Other manufacturers have experimented with second-life battery programs. Nissan partnered with a European energy company roughly a decade ago to stack retired Leaf packs into grid storage. BMW has run trials using repurposed i3 batteries as buffer storage at charging sites. Volkswagen built a mobile fast charger using old Golf GTE packs. These projects were real and they worked technically, but they all shared a common structure: the OEM hands the packs off to a third party who then figures out what to do with them.

What Rivian and Redwood are doing is structurally tighter. The packs are going back into the facility that built the vehicles they came from. That closed loop matters for a few reasons. Rivian knows exactly what those packs were put through because Rivian built the cars and, in theory, has data on how each one was used. Redwood, founded by former Tesla CTO JB Straubel, already operates battery recycling at industrial scale, which means the Pack Manager technology deployed here is not a prototype. It is downstream of years of actual battery handling experience. When this system eventually reaches end of stationary-storage life, Redwood is positioned to recycle it too. The material stays in the loop.

Why Straubel's involvement matters

Straubel has been making the case for second-life batteries as a serious industrial asset since at least the mid-2010s, well before it was fashionable. His credibility on battery systems is unusually high. The risk with second-life programs is almost never the chemistry; it is the software, the safety management, and the economics of handling packs that were designed for vehicles, not stationary service. Redwood has been working on exactly those problems. The Rivian partnership is a validation of that work on a commercial scale, not a research pilot.

What to watch

The more interesting question is whether other OEMs follow, and at what speed. Ford, GM, and Stellantis all have large domestic manufacturing footprints and accumulating stocks of retired packs from early EV programs. None have announced a comparable closed-loop program. If the Normal deployment demonstrates measurable cost savings over the next 12 to 24 months, it becomes harder for other manufacturers to ignore, particularly given current pressure on production economics across the industry.

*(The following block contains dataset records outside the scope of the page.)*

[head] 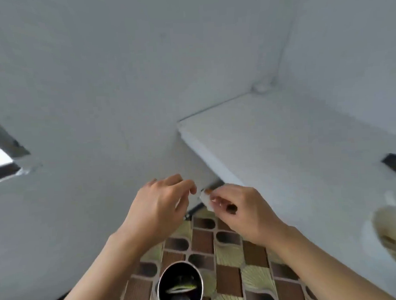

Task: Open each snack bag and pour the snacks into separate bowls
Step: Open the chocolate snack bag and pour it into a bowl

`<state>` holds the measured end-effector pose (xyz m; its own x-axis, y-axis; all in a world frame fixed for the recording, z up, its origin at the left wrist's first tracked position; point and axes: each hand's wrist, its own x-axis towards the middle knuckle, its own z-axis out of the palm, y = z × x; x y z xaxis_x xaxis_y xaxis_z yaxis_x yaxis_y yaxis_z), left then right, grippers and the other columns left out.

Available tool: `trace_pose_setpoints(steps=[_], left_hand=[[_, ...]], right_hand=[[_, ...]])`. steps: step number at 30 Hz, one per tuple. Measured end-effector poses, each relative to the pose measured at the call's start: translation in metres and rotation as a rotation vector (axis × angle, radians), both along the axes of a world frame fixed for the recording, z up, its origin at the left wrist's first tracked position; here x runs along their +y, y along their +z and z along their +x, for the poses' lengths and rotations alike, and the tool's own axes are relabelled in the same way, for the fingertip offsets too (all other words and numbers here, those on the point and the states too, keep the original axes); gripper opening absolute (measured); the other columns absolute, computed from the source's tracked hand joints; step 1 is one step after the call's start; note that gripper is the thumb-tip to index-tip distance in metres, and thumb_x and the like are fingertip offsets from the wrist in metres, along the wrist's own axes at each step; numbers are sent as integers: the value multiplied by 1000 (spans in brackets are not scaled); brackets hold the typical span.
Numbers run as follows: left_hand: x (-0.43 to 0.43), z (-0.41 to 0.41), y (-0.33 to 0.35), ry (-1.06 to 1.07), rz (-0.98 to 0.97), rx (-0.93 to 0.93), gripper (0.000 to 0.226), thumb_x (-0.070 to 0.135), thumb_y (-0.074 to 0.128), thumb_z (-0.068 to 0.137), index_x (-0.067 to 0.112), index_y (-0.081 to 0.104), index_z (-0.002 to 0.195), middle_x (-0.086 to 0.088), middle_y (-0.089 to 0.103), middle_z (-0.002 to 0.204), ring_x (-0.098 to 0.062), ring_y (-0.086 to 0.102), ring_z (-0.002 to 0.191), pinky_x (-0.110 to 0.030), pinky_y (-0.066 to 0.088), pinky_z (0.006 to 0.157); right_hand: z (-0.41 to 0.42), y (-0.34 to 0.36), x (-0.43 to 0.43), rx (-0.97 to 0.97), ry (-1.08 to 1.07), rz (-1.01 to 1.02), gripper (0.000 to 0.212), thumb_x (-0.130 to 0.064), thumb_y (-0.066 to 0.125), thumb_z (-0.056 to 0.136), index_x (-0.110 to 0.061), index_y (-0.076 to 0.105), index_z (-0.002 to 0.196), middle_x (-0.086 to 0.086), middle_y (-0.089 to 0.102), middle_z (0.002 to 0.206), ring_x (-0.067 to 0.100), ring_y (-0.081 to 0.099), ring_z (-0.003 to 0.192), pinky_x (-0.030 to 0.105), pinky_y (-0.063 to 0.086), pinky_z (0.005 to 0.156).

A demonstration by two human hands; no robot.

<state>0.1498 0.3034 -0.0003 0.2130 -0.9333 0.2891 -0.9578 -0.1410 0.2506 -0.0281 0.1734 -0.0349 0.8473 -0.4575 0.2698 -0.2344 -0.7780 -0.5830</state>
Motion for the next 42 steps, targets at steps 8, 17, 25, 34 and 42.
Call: trace_pose_setpoints(steps=[8, 17, 25, 34, 42], left_hand=[[-59, -94, 87, -259, -211, -25, 15, 18, 60, 93, 32, 65, 95, 12, 62, 76, -17, 59, 61, -29, 46, 57], [-155, -248, 102, -527, -344, 101, 14, 24, 55, 91, 34, 65, 92, 19, 55, 70, -3, 56, 60, -27, 46, 67], [-259, -345, 105, -623, -410, 188, 15, 17, 61, 91, 31, 66, 96, 18, 59, 73, -8, 60, 64, -30, 50, 61], [-376, -373, 102, -655, -343, 147, 18, 23, 66, 94, 24, 68, 111, 6, 67, 94, -15, 60, 82, -29, 48, 68], [-470, -375, 90, -665, -303, 57, 28, 29, 62, 96, 27, 64, 124, 2, 63, 127, -23, 52, 123, -45, 38, 99]], right_hand=[[-119, 96, -19, -249, -319, -125, 5, -20, 68, 93, -17, 69, 89, -9, 66, 79, 10, 63, 72, 32, 53, 68], [-302, 119, -59, -341, -653, -248, 7, -16, 69, 92, -16, 69, 85, -11, 65, 73, 9, 63, 68, 33, 53, 64], [-397, 137, -132, -296, -829, -319, 5, -18, 68, 92, -16, 72, 90, -9, 69, 79, 7, 64, 71, 30, 54, 67], [-413, 131, -238, -48, -1003, -434, 16, -28, 64, 94, -20, 67, 107, -5, 67, 100, 17, 58, 95, 42, 50, 86], [-408, 116, -307, 101, -1126, -434, 24, -26, 60, 96, -20, 64, 119, -3, 62, 123, 20, 50, 120, 42, 43, 97]])
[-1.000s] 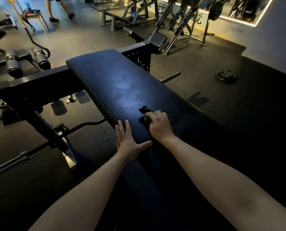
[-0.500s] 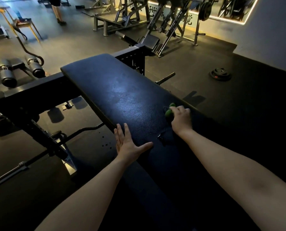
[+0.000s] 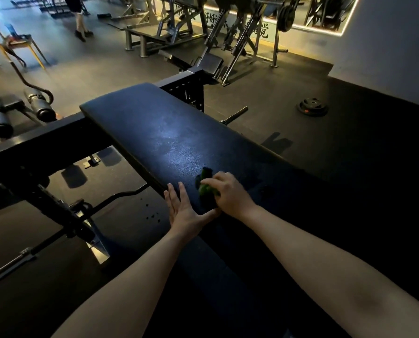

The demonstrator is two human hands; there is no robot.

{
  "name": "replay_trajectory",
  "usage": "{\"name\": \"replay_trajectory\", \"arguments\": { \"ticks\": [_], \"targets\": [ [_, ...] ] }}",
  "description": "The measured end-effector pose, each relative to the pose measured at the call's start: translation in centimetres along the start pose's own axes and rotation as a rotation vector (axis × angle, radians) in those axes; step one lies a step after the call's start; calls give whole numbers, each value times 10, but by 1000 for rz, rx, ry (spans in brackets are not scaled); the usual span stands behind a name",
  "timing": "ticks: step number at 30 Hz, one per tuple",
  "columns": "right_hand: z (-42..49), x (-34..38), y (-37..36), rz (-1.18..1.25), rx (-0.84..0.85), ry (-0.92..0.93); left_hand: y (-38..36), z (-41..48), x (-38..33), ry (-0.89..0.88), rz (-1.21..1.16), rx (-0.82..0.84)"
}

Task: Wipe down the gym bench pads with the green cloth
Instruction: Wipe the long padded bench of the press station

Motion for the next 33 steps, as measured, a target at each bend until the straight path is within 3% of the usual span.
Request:
{"name": "replay_trajectory", "arguments": {
  "ticks": [2,5,13,19,21,23,26,33],
  "targets": [
    [8,-42,24,-59,-128,-211,1,-1,0,2,-15,-2],
    [7,-73,32,-127,-134,-427,1,-2,-2,-7,-21,-5],
    [-12,-2,-1,-17,-114,-240,0,-2,-2,-61,-105,101],
    [-31,62,-25,74,63,-22,19,-12,16,-245,-173,95],
    [-20,44,-7,49,-31,-67,25,-17,26,-236,-148,71],
    [-11,15,12,-12,-141,-226,30,-22,30,-194,-166,15],
    [-6,-2,1,-79,-71,-390,23,-30,37,-126,-286,26],
    [-37,58,-24,-18,-91,-208,30,-38,54,-80,-524,18]
  ]
}}
Point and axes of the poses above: each hand's wrist, its own z-axis towards the middle knuckle, its own y-axis out of the back of the hand, x = y × z, the point moved 10 cm from there along z, towards the middle knuckle, and after that the axes turned 1 degree about -y, right-handed, at the moved point
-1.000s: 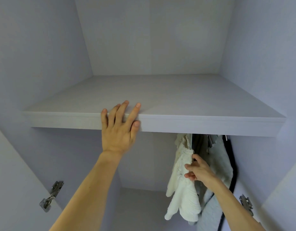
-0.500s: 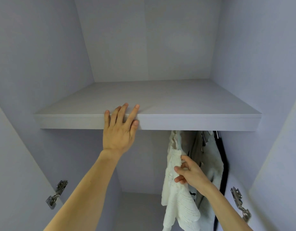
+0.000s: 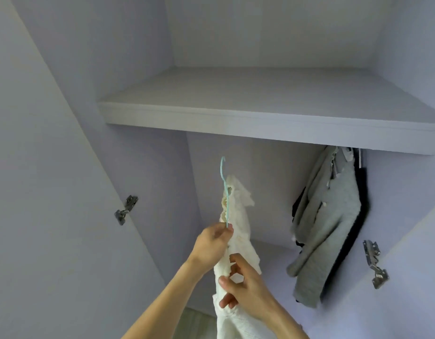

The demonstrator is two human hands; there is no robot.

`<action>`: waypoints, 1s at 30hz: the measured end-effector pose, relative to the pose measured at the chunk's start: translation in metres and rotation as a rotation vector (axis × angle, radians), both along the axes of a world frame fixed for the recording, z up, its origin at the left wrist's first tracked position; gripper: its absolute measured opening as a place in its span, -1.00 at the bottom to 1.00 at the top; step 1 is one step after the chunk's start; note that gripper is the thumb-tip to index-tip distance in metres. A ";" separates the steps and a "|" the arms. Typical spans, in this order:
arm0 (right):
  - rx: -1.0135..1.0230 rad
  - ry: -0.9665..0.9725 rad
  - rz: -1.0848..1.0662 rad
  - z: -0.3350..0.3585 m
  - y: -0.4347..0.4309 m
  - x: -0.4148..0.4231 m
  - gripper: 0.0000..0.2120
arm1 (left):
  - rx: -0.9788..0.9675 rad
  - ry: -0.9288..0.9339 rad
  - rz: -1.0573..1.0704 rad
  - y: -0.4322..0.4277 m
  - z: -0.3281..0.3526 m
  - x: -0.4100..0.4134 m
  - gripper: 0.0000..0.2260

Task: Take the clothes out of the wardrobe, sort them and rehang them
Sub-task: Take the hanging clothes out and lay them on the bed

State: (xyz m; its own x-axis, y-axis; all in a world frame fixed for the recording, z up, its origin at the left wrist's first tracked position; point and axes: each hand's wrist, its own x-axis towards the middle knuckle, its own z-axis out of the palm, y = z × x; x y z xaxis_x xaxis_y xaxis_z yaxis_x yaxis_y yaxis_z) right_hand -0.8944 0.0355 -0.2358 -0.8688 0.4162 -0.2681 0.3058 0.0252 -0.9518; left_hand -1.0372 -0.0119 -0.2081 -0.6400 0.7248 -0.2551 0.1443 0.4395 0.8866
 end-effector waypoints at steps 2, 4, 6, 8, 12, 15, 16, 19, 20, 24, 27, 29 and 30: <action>-0.013 -0.028 0.100 -0.015 -0.025 -0.001 -0.77 | -0.012 -0.107 0.153 -0.030 -0.012 0.000 -0.75; -0.015 -0.068 0.230 -0.029 -0.045 -0.003 -0.77 | -0.047 -0.146 0.235 -0.070 -0.024 0.001 -0.77; 0.035 -0.132 0.404 -0.040 -0.062 -0.007 -0.73 | -0.080 -0.166 0.305 -0.118 -0.035 0.005 -0.77; 0.120 -0.179 0.556 -0.048 -0.075 -0.012 -0.67 | -0.096 -0.199 0.388 -0.169 -0.048 0.017 -0.77; 0.313 -0.164 0.662 -0.061 -0.105 -0.031 -0.62 | -0.125 -0.241 0.477 -0.262 -0.069 0.056 -0.78; 0.448 -0.069 0.748 -0.062 -0.151 -0.048 -0.57 | -0.168 -0.286 0.566 -0.333 -0.073 0.105 -0.77; 0.501 -0.035 0.800 -0.061 -0.170 -0.053 -0.55 | -0.169 -0.292 0.596 -0.356 -0.072 0.125 -0.77; 0.712 0.044 1.069 -0.060 -0.235 -0.057 -0.40 | -0.151 -0.313 0.693 -0.414 -0.068 0.191 -0.75; 0.788 0.064 1.177 -0.062 -0.261 -0.052 -0.35 | -0.145 -0.324 0.737 -0.433 -0.066 0.214 -0.75; 0.966 0.171 1.518 -0.067 -0.364 -0.006 -0.46 | -0.088 -0.366 0.935 -0.499 -0.055 0.314 -0.77; 0.971 0.317 1.725 -0.070 -0.426 0.037 -0.49 | -0.034 -0.375 1.114 -0.534 -0.051 0.393 -0.78; 0.917 0.430 1.835 -0.067 -0.463 0.066 -0.47 | 0.001 -0.371 1.244 -0.547 -0.048 0.444 -0.79; 0.886 0.469 1.879 -0.064 -0.481 0.081 -0.46 | 0.032 -0.370 1.327 -0.551 -0.046 0.468 -0.80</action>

The other variable is policy. The Inflation Reduction Act created incentives for domestic energy storage deployment, and second-life battery systems may qualify depending on how projects are structured. That is worth watching as the regulatory picture around battery reuse continues to develop. Rivian did not confirm whether the Normal project is seeking any IRA-related credits.

Ten megawatt-hours is a modest start. The significance is not the size. It is that the loop now exists, and someone credible built it.